Keith suggests that a typical C-F bond is so strong that the nucleophilic reaction is difficult. However, the C-F bond energy on the graphene skeleton is weakened, reducing the energy barrier for the nucleophilic reactions (Whitener et al., 2015). FGi was modified by -NH2 (Hou et al., 2014; Bosch-navarro et al., 2015; Ye et al., 2016), -SH (Veronika et al., 2015), the Grignard reagent (Chronopoulos Demetrios et al., 2017), KOH or NaOH (Zhang et al., 2016), respectively, which shows that the carbon fluorine bond of FGi can indeed undergo nucleophilic reactions. Furthermore, there are some differences between the electrochemical and the heating methods. Generally, the carbon fluorine bond of organic fluorides is inert. However, under the condition of electroreduction, the fracture of the carbon fluorine bond connected to an aromatic or alkenyl group is relatively easy because the ability of the π-electron system to accept electrons plays an important role in the subsequent process. The reaction activity and mechanism of the carbon fluorine bond in trifluoromethyl aromatic hydrocarbons (benzyl fluoride) under the electroreduction condition has been studied (Andrieux et al., 1997), indicating that the double electron reduction of trifluoromethyl aromatic hydrocarbons generates fluorine ions and corresponding carbon anion intermediates that can be captured by electrophilic reagents.

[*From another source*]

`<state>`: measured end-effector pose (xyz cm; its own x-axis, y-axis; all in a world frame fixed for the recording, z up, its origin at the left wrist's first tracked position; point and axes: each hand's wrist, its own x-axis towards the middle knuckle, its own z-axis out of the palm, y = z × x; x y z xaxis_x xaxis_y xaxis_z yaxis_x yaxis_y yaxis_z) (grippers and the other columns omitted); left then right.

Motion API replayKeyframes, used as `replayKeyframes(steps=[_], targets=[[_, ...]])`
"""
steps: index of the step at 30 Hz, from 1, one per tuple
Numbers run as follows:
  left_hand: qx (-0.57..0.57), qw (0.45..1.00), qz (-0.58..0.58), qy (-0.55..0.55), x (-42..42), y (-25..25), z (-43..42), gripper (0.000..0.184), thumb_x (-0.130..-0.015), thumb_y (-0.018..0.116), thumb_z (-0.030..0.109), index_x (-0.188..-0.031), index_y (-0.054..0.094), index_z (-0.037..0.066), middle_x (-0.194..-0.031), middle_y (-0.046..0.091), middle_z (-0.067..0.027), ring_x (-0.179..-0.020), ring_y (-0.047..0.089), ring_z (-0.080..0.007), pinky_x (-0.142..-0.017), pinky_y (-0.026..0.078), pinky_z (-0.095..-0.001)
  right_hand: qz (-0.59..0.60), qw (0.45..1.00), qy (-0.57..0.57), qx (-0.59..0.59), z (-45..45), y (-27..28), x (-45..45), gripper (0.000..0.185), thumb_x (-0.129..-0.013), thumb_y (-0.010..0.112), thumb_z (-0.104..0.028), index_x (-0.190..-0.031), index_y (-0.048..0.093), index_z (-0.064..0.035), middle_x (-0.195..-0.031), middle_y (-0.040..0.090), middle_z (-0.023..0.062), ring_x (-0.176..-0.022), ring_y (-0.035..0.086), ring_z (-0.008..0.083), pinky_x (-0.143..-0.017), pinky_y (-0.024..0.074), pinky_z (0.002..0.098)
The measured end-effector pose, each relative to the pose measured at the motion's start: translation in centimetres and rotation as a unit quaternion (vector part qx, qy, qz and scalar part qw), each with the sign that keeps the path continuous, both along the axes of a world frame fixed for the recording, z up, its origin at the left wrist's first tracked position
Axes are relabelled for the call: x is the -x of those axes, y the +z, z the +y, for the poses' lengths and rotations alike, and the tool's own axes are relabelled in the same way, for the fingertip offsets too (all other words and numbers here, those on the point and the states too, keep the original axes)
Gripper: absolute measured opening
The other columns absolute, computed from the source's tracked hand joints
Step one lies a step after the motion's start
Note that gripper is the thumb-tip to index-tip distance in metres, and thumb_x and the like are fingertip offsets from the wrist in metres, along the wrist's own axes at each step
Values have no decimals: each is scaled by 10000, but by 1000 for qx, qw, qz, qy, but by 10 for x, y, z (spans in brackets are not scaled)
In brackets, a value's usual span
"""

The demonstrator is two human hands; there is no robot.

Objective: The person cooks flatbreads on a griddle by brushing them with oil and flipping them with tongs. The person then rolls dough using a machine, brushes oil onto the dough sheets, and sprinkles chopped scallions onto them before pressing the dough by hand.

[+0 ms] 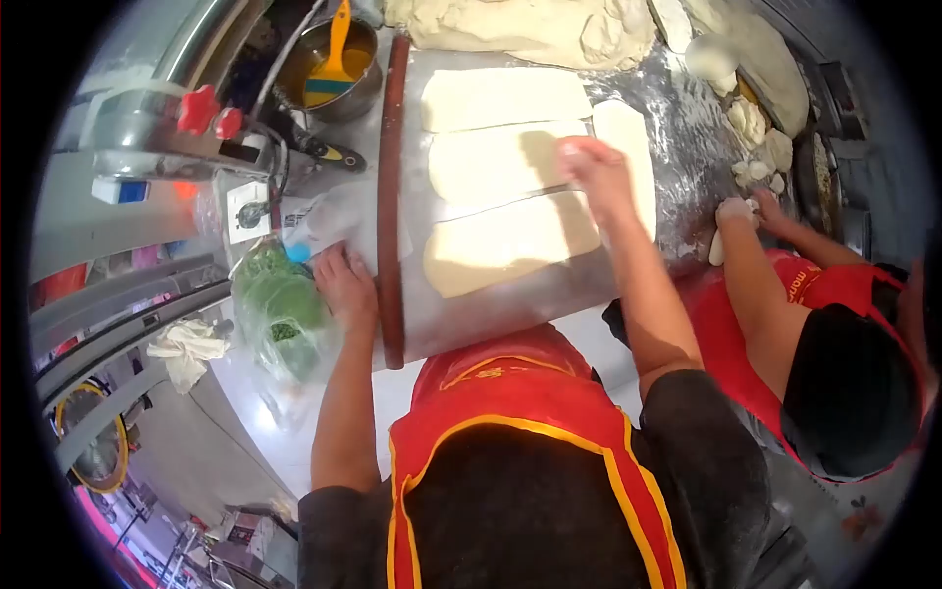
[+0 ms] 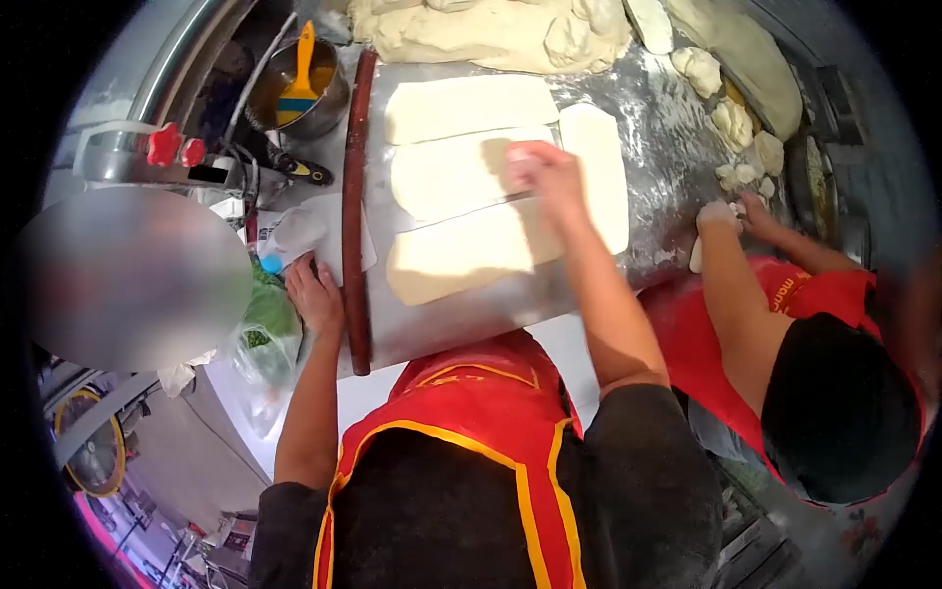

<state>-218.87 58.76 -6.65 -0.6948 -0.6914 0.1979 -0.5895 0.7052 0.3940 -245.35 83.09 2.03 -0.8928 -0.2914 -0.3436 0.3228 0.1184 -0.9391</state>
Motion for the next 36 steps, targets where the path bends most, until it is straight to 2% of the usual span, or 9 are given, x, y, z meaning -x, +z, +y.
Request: replayKeyframes(steps=[1, 3, 8, 12, 20, 24, 29, 32, 36], targets=[[3, 1000, 1, 1, 0, 0, -1, 311, -834, 537, 137, -1122, 510, 23, -1140, 519, -155, -1099, 434, -344, -945, 336, -440, 38, 998, -32, 30, 30, -9, 19, 125, -787, 604, -45, -890, 653, 5, -726, 612, 13, -619, 525, 74, -586, 430, 205], [6, 1000, 0, -2, 1, -2, 0, 309, -838, 534, 135, -1123, 508, 18, -1134, 521, -164, -1093, 438, -349, -945, 337, -438, 166, 975, -102, -108, 71, -6, 55, 99, -784, 610, -49, -804, 640, 43, -653, 601, 30, -540, 511, 74, -510, 412, 206], [20, 1000, 13, -2, 2, -5, 1, 300, -849, 528, 148, -1119, 509, 17, -1129, 522, -171, -1081, 444, -353, -941, 336, -440, 220, 912, -21, -346, 109, -5, 48, 148, -794, 606, -90, -825, 656, 46, -629, 613, 64, -538, 547, 85, -508, 437, 228], [23, 1000, 10, -10, 0, -7, -1, 297, -851, 528, 153, -1116, 511, 18, -1129, 521, -174, -1073, 444, -355, -941, 332, -438, 144, 940, -38, -307, 149, -12, 29, 187, -796, 604, -123, -869, 661, 40, -628, 630, 80, -549, 592, 119, -551, 482, 271], [11, 1000, 16, -11, -1, -8, -2, 313, -832, 550, 126, -1121, 508, 15, -1100, 523, -176, -1056, 442, -364, -933, 334, -437, 312, 883, -77, -342, 136, -49, 111, 157, -800, 609, -114, -858, 661, 22, -639, 630, 101, -543, 595, 142, -532, 462, 275], [15, 1000, 24, -15, 3, -4, -1, 326, -821, 560, 117, -1125, 502, 13, -1092, 521, -176, -1060, 440, -364, -935, 336, -436, 101, 973, -57, -201, 131, -43, 97, 132, -839, 583, -52, -898, 638, 52, -676, 614, 75, -569, 575, 120, -524, 477, 239], [28, 999, 28, -19, 0, -11, -4, 329, -811, 567, 118, -1114, 498, 12, -1084, 517, -176, -1055, 440, -366, -929, 341, -446, 112, 992, -9, -56, 30, -41, 97, 131, -831, 555, -9, -903, 641, 58, -716, 627, 72, -590, 580, 119, -565, 503, 241], [23, 999, 25, -17, 1, -7, -4, 324, -811, 568, 124, -1108, 502, 13, -1065, 526, -170, -1036, 456, -362, -924, 344, -449, 125, 988, 63, -69, -49, -40, 98, 131, -817, 584, -8, -907, 632, 75, -797, 638, 104, -662, 614, 138, -612, 534, 239], [35, 999, 24, -11, 1, -10, -5, 299, -820, 562, 134, -1091, 512, 17, -1056, 532, -165, -1026, 463, -364, -914, 347, -446, 170, 979, 31, -110, -89, -37, 100, 80, -777, 630, -35, -793, 641, 43, -660, 630, 76, -538, 592, 119, -546, 499, 227]])
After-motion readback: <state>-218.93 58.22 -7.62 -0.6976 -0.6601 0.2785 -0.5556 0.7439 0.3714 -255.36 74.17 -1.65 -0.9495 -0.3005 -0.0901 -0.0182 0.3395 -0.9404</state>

According to the reaction products, the reaction mechanism is shown in Figures 5, 6. As shown in Figure 5, the carbon fluorine bond connected to aryl and alkenyl groups has high activity, and is the first to undergo nucleophilic reaction with KOH. There are two possible mechanisms for the reaction of carbon fluorine bond reaction connected to the alkenyl group. One is that the hydroxyl group attacks the carbon atom directly, resulting in the removal of the F ion to form an alcohol. The unstable enol is then readily converted into a carbonyl group (Figure 5A). Another consideration is that the carbon-carbon double bond undergoes methanol addition, and the introduction of an -OH group allows the F ion to leave easily while simultaneously accepting an OH− ion (Figure 5B). The carbon fluorine bond connected to the aryl group can react only in the manner shown in Figure 5C.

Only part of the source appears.